(Exercise details) Give the data again exactly as written, without any of its pictures.

(Recorded information)
_ _ _ _ _
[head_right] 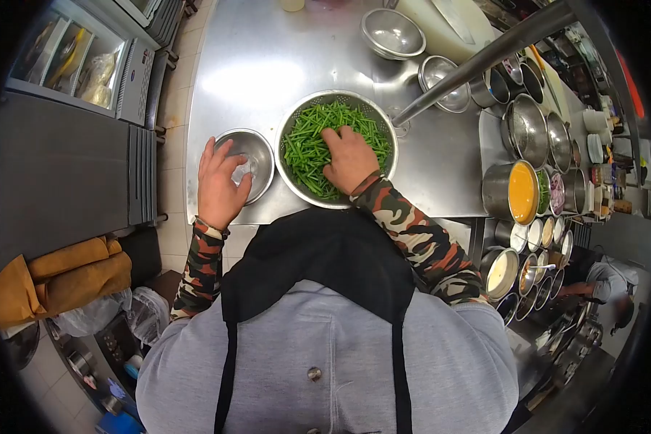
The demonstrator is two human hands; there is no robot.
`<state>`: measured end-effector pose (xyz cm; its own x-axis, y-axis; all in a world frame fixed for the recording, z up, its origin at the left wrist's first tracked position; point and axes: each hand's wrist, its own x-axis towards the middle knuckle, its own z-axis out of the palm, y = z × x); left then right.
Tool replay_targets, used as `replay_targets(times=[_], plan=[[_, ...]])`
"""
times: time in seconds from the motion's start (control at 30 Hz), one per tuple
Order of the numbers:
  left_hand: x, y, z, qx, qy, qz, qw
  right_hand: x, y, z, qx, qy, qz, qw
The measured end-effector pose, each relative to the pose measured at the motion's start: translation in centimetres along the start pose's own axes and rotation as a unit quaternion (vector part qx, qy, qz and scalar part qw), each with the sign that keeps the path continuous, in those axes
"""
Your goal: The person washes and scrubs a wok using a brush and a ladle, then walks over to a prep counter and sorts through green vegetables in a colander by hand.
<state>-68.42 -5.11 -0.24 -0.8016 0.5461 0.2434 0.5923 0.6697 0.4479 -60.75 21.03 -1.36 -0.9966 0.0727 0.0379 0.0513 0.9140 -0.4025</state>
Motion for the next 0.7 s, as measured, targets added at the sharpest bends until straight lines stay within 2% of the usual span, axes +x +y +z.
replay_targets(times=[0.23,0.33,0.43,0.47,0.7], plan=[[0.2,-0.1,0.1,-0.003,0.001,-0.001,1.000,0.4,0.8,-3.6,0.137,0.027,-0.017,0.990],[0.3,-0.1,0.1,-0.008,0.003,0.002,1.000,0.9,1.3,-5.1,0.234,-0.061,0.043,0.969],[0.5,0.2,0.1,-0.015,0.001,0.007,1.000,1.6,3.1,-4.8,0.235,-0.064,0.023,0.970],[0.5,0.3,0.0,-0.015,-0.001,0.009,1.000,1.5,3.4,-4.8,0.183,-0.025,0.023,0.982],[0.3,-0.1,0.2,-0.022,-0.004,0.001,1.000,0.9,4.9,-5.9,0.204,0.063,0.042,0.976]])
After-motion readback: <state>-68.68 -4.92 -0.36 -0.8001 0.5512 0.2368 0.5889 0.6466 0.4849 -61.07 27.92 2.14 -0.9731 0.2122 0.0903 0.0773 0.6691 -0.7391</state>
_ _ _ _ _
(Response)
[head_right] 
The demonstrator is two human hands; there is no robot.
`<state>`: measured end-effector pose (xyz cm; its own x-axis, y-axis; all in a world frame fixed for the recording, z up, its origin at the left wrist's first tracked position; point and axes: each hand's wrist, its own x-axis towards the middle knuckle, its own z-axis out of the palm, y = z × x); left then right.
Tool replay_targets, used as `replay_targets(times=[_], plan=[[_, ...]])`
"""
times: time in seconds from the motion's start (control at 30 Hz), one per tuple
Order of the numbers:
  left_hand: x, y, z, qx, qy, qz, qw
  right_hand: x, y, z, qx, qy, qz, qw
The measured end-effector pose, each relative to the pose measured at the motion's start: translation in centimetres along the start pose's own axes and rotation as a unit quaternion (vector part qx, qy, qz and scalar part qw), each with the sign that keeps the path continuous, in those axes
"""
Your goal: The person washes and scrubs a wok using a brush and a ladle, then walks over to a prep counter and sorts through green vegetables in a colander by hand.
<state>-68.42 -5.11 -0.24 -0.8016 0.5461 0.2434 0.5923 0.6697 0.4479 -60.75 21.03 -1.36 -0.9966 0.0727 0.0379 0.0513 0.9140 -0.4025</state>
Motion for the next 0.7 s, as measured, targets added at the sharpest bends until straight lines stay within 2% of the usual span, axes +x +y +z.
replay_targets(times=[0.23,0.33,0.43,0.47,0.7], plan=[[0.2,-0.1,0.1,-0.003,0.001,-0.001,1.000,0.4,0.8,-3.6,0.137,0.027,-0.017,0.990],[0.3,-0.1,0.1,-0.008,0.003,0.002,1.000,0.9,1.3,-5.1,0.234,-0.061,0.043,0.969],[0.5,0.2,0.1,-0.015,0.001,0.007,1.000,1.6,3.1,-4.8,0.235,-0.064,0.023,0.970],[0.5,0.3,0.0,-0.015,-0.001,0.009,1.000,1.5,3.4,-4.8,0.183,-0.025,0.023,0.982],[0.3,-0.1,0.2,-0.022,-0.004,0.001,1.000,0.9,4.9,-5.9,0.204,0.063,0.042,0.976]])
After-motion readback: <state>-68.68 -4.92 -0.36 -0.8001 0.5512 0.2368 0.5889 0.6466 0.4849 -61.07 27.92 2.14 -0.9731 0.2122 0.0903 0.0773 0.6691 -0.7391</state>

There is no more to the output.